> _Your task_
After locating the line with "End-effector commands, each" in the data that follows, return it and every later line exactly, up to and including the line with "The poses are".

■ ■ ■ ■ ■

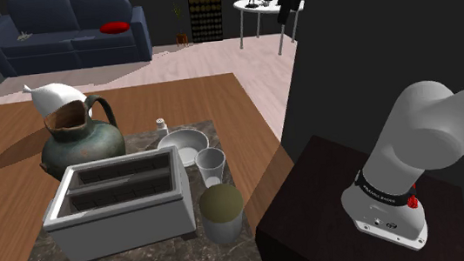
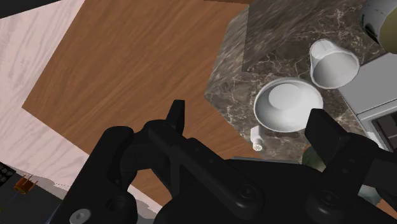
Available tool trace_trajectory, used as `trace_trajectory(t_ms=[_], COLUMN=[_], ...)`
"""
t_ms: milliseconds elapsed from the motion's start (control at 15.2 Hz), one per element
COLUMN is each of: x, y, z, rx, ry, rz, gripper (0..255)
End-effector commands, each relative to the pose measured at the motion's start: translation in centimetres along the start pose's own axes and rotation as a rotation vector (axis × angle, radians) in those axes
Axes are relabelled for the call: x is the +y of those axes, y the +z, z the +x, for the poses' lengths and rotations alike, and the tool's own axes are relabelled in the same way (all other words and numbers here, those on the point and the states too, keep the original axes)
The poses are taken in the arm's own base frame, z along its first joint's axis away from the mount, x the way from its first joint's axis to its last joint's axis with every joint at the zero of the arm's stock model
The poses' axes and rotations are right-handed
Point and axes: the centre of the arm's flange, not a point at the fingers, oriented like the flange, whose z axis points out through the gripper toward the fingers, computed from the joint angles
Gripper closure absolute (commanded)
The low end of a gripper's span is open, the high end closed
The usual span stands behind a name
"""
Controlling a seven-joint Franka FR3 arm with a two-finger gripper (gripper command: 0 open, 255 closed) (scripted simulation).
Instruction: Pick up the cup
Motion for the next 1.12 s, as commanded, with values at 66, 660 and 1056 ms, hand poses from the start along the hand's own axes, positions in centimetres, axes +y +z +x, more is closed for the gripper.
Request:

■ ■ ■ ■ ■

> _Finished task_
End-effector commands, each relative to the pose measured at the motion's start: translation in centimetres along the start pose's own axes and rotation as a rotation vector (axis × angle, radians) in those axes
Axes are relabelled for the call: x is the +y of those axes, y the +z, z the +x, for the poses' lengths and rotations alike, and the tool's own axes are relabelled in the same way (all other words and numbers here, those on the point and the states too, keep the original axes)
The poses are taken in the arm's own base frame, z along its first joint's axis away from the mount, x the way from its first joint's axis to its last joint's axis with every joint at the zero of the arm's stock model

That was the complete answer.